(Information begins)

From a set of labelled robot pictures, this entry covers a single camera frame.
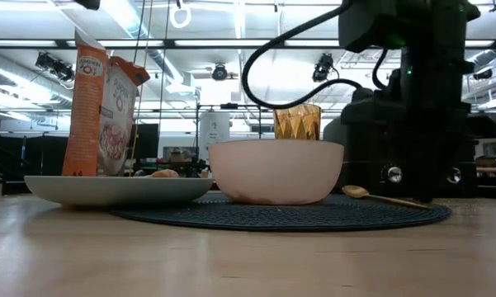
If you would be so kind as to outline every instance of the cereal box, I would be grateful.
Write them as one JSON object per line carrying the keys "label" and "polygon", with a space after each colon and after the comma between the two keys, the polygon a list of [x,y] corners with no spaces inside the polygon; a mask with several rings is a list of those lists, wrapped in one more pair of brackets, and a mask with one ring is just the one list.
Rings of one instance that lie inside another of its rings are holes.
{"label": "cereal box", "polygon": [[75,31],[75,88],[64,176],[118,175],[126,160],[138,86],[144,68],[108,58],[96,40]]}

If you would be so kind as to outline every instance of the wooden table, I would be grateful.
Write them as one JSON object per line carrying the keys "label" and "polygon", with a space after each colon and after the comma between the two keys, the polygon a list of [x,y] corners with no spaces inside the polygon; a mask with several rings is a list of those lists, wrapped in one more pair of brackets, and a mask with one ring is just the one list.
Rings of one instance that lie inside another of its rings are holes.
{"label": "wooden table", "polygon": [[496,200],[440,200],[430,226],[250,233],[0,200],[0,297],[492,296]]}

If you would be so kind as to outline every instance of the security camera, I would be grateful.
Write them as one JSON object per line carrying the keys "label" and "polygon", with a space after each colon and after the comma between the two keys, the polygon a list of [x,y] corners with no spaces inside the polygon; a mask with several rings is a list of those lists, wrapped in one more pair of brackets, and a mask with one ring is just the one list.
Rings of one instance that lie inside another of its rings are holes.
{"label": "security camera", "polygon": [[74,1],[83,5],[86,9],[97,10],[101,6],[101,0],[74,0]]}
{"label": "security camera", "polygon": [[215,81],[224,81],[228,78],[228,71],[225,69],[225,65],[217,64],[215,70],[213,70],[212,77]]}
{"label": "security camera", "polygon": [[48,53],[39,53],[35,66],[42,71],[49,71],[63,82],[70,83],[75,79],[75,73],[71,64],[50,56]]}
{"label": "security camera", "polygon": [[485,70],[483,72],[473,74],[473,78],[475,80],[489,79],[489,78],[492,78],[493,75],[494,75],[494,71],[492,71],[492,69],[488,69],[488,70]]}
{"label": "security camera", "polygon": [[328,79],[328,74],[332,69],[333,69],[332,54],[323,54],[319,59],[319,62],[315,65],[315,70],[314,70],[314,74],[312,75],[312,79],[316,83],[324,82]]}

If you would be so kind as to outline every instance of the spoon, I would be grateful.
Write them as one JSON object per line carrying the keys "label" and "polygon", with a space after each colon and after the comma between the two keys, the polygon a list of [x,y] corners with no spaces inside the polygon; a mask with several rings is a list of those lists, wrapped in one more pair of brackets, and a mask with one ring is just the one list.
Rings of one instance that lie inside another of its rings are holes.
{"label": "spoon", "polygon": [[420,205],[418,203],[413,203],[413,202],[401,200],[401,199],[387,198],[387,197],[383,197],[383,196],[371,195],[371,193],[369,193],[369,191],[363,189],[360,186],[344,186],[343,187],[343,193],[345,193],[345,195],[347,195],[347,196],[350,196],[352,198],[357,198],[357,199],[370,197],[370,198],[375,198],[378,200],[387,201],[387,202],[398,204],[398,205],[405,205],[405,206],[409,206],[409,207],[413,207],[413,208],[432,210],[432,207],[427,206],[427,205]]}

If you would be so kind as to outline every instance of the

(Information ends)

■ What to do
Return the records above verbatim, leaving out images.

■ Response
From a set of labelled robot pictures, this entry covers a single camera frame.
If you would be so kind as to outline every instance of the cereal box, I would be grateful.
Write them as one JSON object per line carrying the keys "label" and "polygon", with a space after each colon and after the comma between the two keys, the polygon a list of [x,y] corners with no spaces inside the polygon; a mask with several rings is a list of those lists, wrapped in one more pair of brackets, and a mask with one ring is just the one list.
Rings of one instance that lie inside another of its rings are holes.
{"label": "cereal box", "polygon": [[75,31],[75,88],[64,176],[118,175],[126,160],[138,86],[144,68],[108,58],[96,40]]}

If you would be so kind as to outline every instance of the wooden table, I would be grateful.
Write them as one JSON object per line carrying the keys "label" and "polygon", with a space after each colon and after the comma between the two keys, the polygon a list of [x,y] corners with no spaces inside the polygon; a mask with several rings is a list of those lists, wrapped in one more pair of brackets, and a mask with one ring is just the one list.
Rings of one instance that lie inside another of its rings are holes.
{"label": "wooden table", "polygon": [[496,200],[440,200],[430,226],[250,233],[0,200],[0,297],[492,296]]}

If you would be so kind as to outline every instance of the security camera, I would be grateful.
Write them as one JSON object per line carrying the keys "label" and "polygon", with a space after each colon and after the comma between the two keys, the polygon a list of [x,y] corners with no spaces inside the polygon; a mask with several rings is a list of those lists, wrapped in one more pair of brackets, and a mask with one ring is just the one list.
Rings of one instance that lie inside another of its rings are holes.
{"label": "security camera", "polygon": [[74,1],[83,5],[86,9],[97,10],[101,6],[101,0],[74,0]]}
{"label": "security camera", "polygon": [[215,81],[224,81],[228,78],[228,71],[225,69],[225,65],[217,64],[215,70],[213,70],[212,77]]}
{"label": "security camera", "polygon": [[48,53],[39,53],[35,66],[42,71],[49,71],[63,82],[70,83],[75,79],[75,73],[71,64],[50,56]]}
{"label": "security camera", "polygon": [[485,70],[483,72],[473,74],[473,78],[475,80],[489,79],[489,78],[492,78],[493,75],[494,75],[494,71],[492,71],[492,69],[488,69],[488,70]]}
{"label": "security camera", "polygon": [[328,79],[328,74],[332,69],[333,69],[332,54],[323,54],[319,59],[319,62],[315,65],[315,70],[314,70],[314,74],[312,75],[312,79],[316,83],[324,82]]}

If you would be so kind as to outline every instance of the spoon, I would be grateful.
Write them as one JSON object per line carrying the keys "label" and "polygon", with a space after each colon and after the comma between the two keys, the polygon a list of [x,y] corners with no spaces inside the polygon; a mask with several rings is a list of those lists, wrapped in one more pair of brackets, and a mask with one ring is just the one list.
Rings of one instance that lie inside another of its rings are holes.
{"label": "spoon", "polygon": [[420,205],[418,203],[413,203],[413,202],[401,200],[401,199],[387,198],[387,197],[383,197],[383,196],[371,195],[371,193],[369,193],[369,191],[363,189],[360,186],[344,186],[343,187],[343,193],[345,193],[345,195],[347,195],[347,196],[350,196],[352,198],[357,198],[357,199],[370,197],[370,198],[375,198],[378,200],[387,201],[387,202],[398,204],[398,205],[405,205],[405,206],[409,206],[409,207],[413,207],[413,208],[432,210],[432,207],[427,206],[427,205]]}

If you would be so kind as to outline every instance of the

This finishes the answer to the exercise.